Really the risk of accidents is greatly exaggerated in the public mind. Some people think that accidents are inevitable or 'only a matter of time' but if that were the case, France would be uninhabitable radioactive wasteland.

That's not to say that some designs aren't safer than others, of course.

HMGovt
29-07-2016, 08:16 PM
Fukushima happened as a result of a tsunami - not generally a problem in Somerset

https://upload.wikimedia.org/wikipedia/commons/1/18/Somerset.gif

https://en.wikipedia.org/wiki/Bristol_Channel_floods,_1607

HMGovt
29-07-2016, 08:18 PM
Thorium cycle or whatever Monbiot was on about on Today this morning - integrated reactors that could 'burn' all the fuel and bomb bits lying around in Sellafield for the next 500 years. Why are we not building those? China is planning too.

Mr. Tea
29-07-2016, 10:03 PM
Thorium cycle or whatever Monbiot was on about on Today this morning - integrated reactors that could 'burn' all the fuel and bomb bits lying around in Sellafield for the next 500 years. Why are we not building those? China is planning too.

Fuck knows. It's depressing to think how many of these sorts of schemes are perfectly viable from a scientific and technical (and potentially even economic) POV but get blocked because it's less effort just to carry on as usual.

Regarding Hinkley in particular, it does seem like the government declares its hands tied when thousands of jobs are at stake in precarious UK industry but has unlimited billions of public money available to prop up mismanaged projects involving foreign-owned firms.

baboon2004
30-07-2016, 02:43 PM
Chernobyl happened as a result of mismanagement (officials insisted a planned experiment take place despite scientists and engineers warning it was unsafe) and Fukushima happened as a result of a tsunami - not generally a problem in Somerset - and obsolete reactor design (another, much more modern plant 25 miles down the coast suffered minimal damage).

Really the risk of accidents is greatly exaggerated in the public mind.

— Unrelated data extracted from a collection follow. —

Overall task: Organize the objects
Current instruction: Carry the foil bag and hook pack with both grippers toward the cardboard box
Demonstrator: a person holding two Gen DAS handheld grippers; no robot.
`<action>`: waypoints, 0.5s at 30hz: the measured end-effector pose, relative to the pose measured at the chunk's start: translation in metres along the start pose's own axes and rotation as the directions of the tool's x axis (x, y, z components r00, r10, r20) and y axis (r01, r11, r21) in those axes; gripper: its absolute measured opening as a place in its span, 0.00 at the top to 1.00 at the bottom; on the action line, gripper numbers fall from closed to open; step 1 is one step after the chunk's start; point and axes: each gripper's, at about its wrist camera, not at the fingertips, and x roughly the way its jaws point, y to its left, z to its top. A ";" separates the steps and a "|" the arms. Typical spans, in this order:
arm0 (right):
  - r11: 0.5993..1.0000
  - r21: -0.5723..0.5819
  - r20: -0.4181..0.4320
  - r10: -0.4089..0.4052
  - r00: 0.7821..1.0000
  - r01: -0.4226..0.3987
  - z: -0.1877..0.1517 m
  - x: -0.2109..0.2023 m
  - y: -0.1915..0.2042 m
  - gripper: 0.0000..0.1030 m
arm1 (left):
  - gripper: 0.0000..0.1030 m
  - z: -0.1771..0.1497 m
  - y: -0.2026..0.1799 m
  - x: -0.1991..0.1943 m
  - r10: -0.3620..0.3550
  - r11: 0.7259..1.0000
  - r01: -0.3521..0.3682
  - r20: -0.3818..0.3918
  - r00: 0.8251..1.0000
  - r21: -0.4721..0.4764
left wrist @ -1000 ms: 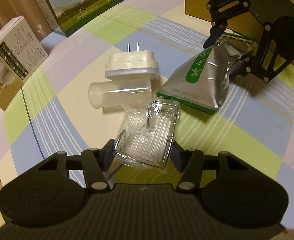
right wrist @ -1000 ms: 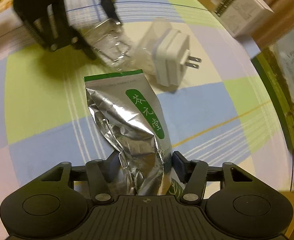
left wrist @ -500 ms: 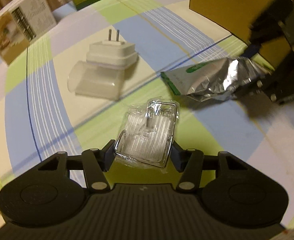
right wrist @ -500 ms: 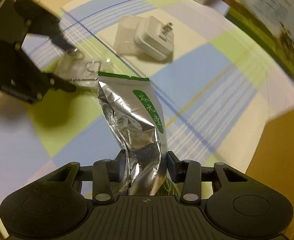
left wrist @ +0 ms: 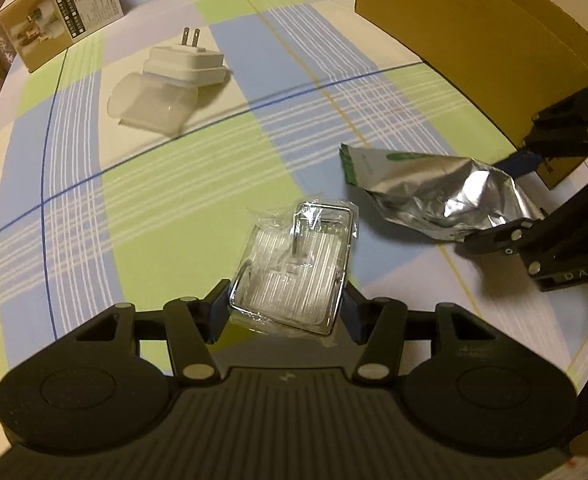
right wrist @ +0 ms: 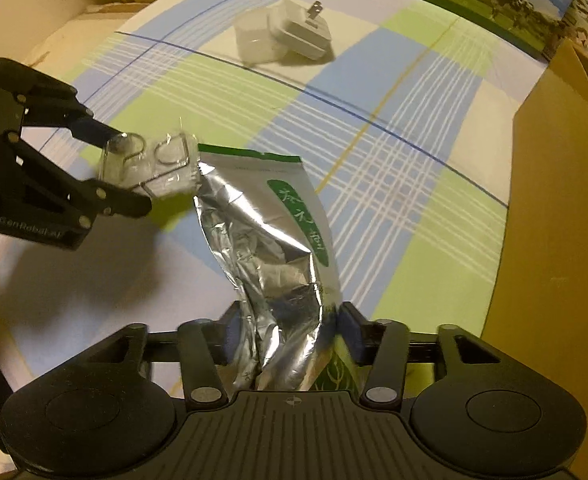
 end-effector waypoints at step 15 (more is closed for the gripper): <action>0.995 0.096 0.040 -0.017 0.999 0.013 0.003 0.008 -0.005 0.58 | 0.50 -0.017 -0.011 -0.004 0.008 0.995 -0.004 0.039 0.999 -0.101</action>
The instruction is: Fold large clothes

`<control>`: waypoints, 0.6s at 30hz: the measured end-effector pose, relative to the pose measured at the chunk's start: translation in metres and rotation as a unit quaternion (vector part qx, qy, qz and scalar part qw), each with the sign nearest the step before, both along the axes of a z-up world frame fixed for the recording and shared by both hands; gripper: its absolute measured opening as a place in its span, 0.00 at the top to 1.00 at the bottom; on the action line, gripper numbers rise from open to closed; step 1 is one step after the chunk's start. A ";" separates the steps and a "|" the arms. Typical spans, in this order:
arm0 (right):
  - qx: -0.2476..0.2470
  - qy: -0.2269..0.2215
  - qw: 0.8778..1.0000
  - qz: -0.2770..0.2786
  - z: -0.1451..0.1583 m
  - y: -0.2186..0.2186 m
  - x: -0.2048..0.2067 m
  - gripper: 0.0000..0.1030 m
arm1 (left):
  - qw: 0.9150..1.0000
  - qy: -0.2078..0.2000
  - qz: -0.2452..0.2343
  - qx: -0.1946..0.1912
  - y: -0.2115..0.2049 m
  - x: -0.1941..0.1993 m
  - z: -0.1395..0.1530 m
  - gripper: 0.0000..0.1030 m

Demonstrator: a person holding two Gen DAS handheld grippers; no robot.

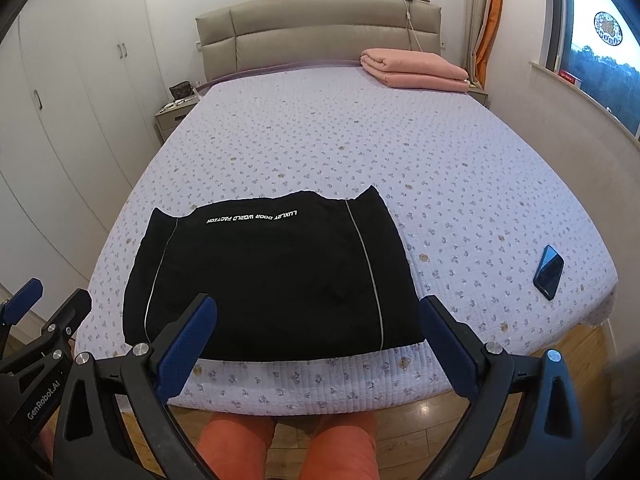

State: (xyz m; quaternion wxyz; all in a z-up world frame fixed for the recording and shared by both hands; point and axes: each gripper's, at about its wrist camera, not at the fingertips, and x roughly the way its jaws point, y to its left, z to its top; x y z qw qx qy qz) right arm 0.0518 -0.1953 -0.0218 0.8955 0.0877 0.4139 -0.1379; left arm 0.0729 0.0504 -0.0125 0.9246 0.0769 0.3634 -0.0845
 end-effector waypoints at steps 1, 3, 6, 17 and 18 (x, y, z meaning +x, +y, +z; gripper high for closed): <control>0.001 0.000 1.000 0.000 -0.001 -0.001 0.000 0.01 | 1.000 0.001 -0.001 0.000 0.000 0.000 -0.001 0.22; 0.003 0.002 1.000 0.000 -0.002 -0.001 0.001 0.01 | 1.000 0.004 -0.004 0.000 -0.001 0.001 -0.002 0.22; 0.007 0.004 1.000 0.000 -0.003 -0.002 0.002 0.01 | 1.000 0.006 -0.006 0.003 -0.002 0.002 -0.005 0.22; 0.016 0.013 1.000 0.004 -0.010 -0.002 0.004 0.01 | 1.000 0.018 -0.009 0.001 -0.001 0.007 -0.013 0.22; 0.017 0.013 1.000 0.005 -0.011 -0.002 0.005 0.01 | 1.000 0.018 -0.009 0.002 -0.001 0.008 -0.013 0.22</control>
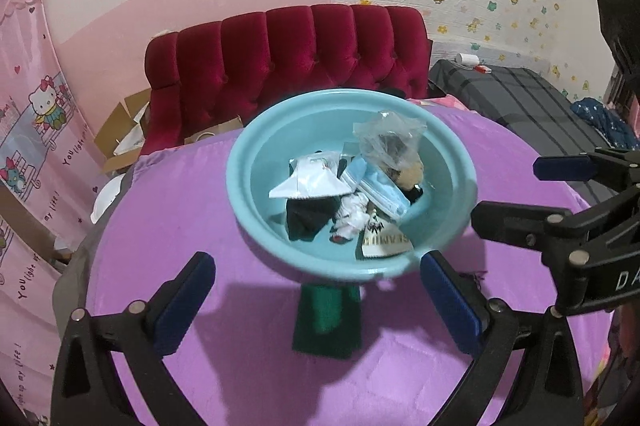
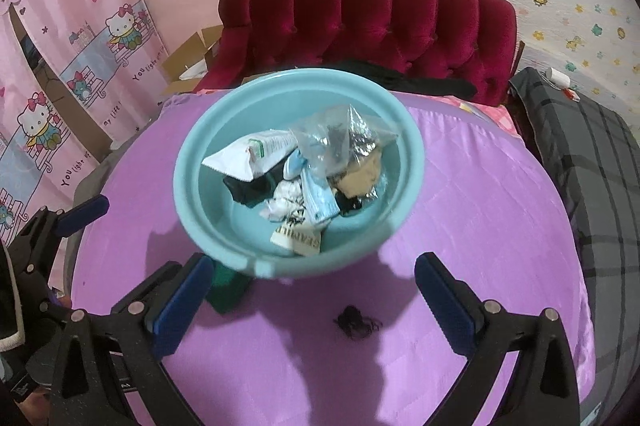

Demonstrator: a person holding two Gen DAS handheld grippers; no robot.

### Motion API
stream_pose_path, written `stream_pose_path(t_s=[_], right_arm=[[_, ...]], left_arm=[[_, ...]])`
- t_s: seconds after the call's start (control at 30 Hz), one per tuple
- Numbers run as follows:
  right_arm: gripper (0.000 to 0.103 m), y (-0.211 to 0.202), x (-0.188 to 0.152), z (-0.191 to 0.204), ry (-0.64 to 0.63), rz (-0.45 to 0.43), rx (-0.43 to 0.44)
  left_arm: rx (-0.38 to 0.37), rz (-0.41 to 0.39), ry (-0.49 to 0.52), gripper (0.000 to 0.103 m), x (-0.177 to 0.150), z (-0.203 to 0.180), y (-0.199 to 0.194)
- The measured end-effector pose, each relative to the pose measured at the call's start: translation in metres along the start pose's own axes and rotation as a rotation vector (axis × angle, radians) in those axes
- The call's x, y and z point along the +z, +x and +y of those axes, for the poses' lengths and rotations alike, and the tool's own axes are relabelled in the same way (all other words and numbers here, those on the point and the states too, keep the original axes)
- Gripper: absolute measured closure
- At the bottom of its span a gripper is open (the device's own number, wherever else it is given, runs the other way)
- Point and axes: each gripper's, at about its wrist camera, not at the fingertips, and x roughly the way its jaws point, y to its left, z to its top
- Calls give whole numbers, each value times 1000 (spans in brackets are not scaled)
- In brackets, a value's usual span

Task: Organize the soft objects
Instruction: 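Withdraw both tools from the basin toward the green pad and hair tie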

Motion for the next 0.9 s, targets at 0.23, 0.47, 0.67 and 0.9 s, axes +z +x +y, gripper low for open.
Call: stream_pose_path(t_s=[0.23,0.47,0.67,0.9], right_arm=[[0,-14,-31,-4,21,-15,-15],[0,-17,-60,-6,26,-26,-31],[0,-12,-79,-8,38,-40,-45],[0,6,-96,-13,44,-27,-59]], left_arm=[[-4,-12,-13,0,-24,-4,-15],[4,3,-32,0,-55,-3,-20],[9,6,-47,0,-77,-3,-20],[20,3,-66,0,-94,1,-9]])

Some people think that accidents are inevitable or 'only a matter of time' but if that were the case, France would be uninhabitable radioactive wasteland.

That's not to say that some designs aren't safer than others, of course.

Fair enough, that makes sense. Then the problem is 'merely' that the firm making the reactor in this case is under continuing investigation for their safety practices.

Many have described France as an uninhabitable radioactive wasteland though.